(Before It's News)
In my new NBER paper, I study how the pay of federal and city workers varies as a function of geography. In this blog post, I would like to sketch the results and explain why this work is mildly interesting. First, permit me to tell the backstory. Over 25 years ago, I was a student of Sherwin Rosen's at the University of Chicago. Rosen's students were taught a healthy dose of compensating differentials theory. This theory dates back to Adam Smith and to state it succinctly, the theory posits that you pay for quality. Higher quality shoes cost more than mediocre shoes, nicer neighborhoods feature higher housing prices than nasty neighborhoods. While this is “obvious”, such price variation is quite useful for economists because it allows us to use a market test to infer how much people value spatially tied attributes.
For example, suppose that a very nice apartment with no view of the beach sells for $420,000 while a similar apartment in the same building with a beach view sells for $620,000. If you buy the 2nd apartment, then you reveal that a lower bound on how much you value a beach view is $200,000. This is the revealed preference logic.
Sherwin Rosen argued that a worker's earnings can also be used to study the valuation of tied attributes. For example, a job that features stress and fatigue will have to pay “combat pay” to attract and retain workers. This wage premium provides information on how much of a compensating differential is required to attract workers to low amenity jobs. Conversely, a job that is fun and rewarding emotionally can pay less. This is why business schools pay economists more than economics departments!
Now my paper.
Using the Federal executive branch micro data, I document that controlling for a large set of explanatory variables; the federal government pays men and women the same earnings! Relative to a worker based in Alabama, the average California federal worker only is paid 9% more. Given that California's home prices are almost 3 times higher than Alabama's this immediately indicates that federal workers who choose to be based in California are paying for California's unique amenities.

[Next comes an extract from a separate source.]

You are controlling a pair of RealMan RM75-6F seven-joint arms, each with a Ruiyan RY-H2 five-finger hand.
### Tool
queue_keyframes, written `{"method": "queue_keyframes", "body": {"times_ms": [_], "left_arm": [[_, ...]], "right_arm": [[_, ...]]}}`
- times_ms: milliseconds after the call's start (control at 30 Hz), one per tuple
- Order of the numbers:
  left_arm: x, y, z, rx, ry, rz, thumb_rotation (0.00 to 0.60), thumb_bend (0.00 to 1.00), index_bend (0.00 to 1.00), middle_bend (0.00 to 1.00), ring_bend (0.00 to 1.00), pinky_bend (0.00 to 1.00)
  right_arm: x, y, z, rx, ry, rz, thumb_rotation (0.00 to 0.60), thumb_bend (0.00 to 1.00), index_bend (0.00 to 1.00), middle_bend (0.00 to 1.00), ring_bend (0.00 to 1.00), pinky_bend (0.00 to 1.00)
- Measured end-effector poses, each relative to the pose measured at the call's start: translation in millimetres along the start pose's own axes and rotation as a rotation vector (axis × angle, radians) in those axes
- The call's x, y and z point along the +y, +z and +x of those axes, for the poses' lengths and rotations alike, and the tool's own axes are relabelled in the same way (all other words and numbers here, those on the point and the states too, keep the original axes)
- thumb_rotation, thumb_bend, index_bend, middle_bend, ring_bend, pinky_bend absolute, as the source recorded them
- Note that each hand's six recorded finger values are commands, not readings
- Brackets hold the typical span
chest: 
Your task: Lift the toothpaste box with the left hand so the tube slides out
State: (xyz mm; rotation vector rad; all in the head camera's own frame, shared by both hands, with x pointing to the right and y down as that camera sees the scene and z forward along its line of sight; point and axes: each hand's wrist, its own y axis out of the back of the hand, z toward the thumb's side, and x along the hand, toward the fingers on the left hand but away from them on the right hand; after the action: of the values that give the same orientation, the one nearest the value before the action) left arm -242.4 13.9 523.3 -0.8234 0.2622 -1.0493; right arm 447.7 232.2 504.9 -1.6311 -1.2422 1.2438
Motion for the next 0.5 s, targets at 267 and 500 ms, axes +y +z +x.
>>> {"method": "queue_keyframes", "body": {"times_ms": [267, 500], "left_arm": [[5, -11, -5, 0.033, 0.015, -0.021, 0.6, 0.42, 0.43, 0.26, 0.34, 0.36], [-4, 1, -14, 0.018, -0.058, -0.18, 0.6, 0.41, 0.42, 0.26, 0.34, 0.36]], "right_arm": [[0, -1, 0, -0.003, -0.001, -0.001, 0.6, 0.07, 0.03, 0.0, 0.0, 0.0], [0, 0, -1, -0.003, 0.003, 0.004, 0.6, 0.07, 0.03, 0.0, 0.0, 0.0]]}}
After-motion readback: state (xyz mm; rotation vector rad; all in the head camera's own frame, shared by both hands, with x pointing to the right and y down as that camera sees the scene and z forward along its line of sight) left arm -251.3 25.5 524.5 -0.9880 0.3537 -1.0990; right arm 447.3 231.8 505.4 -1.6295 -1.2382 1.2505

In the 2nd half of the paper, I use several unique California administrative data sets. These data provide each worker's annual earnings, benefits, and the city where the worker works. There are over 400 cities in my data set. For each city, I know the city's county and I code up whether the city is a beach city (think of Malibu or Santa Monica). I document that California's beach cities feature much higher levels of human capital and expensive housing. Such cities do not pay higher nominal wages to public sector workers. Similar to the Federal workers, public sector workers in high amenity places are paying for their amenities at work. Sherwin Rosen's work continues to have explanatory power and is relevant for explaining the public sector's spatial equilibrium.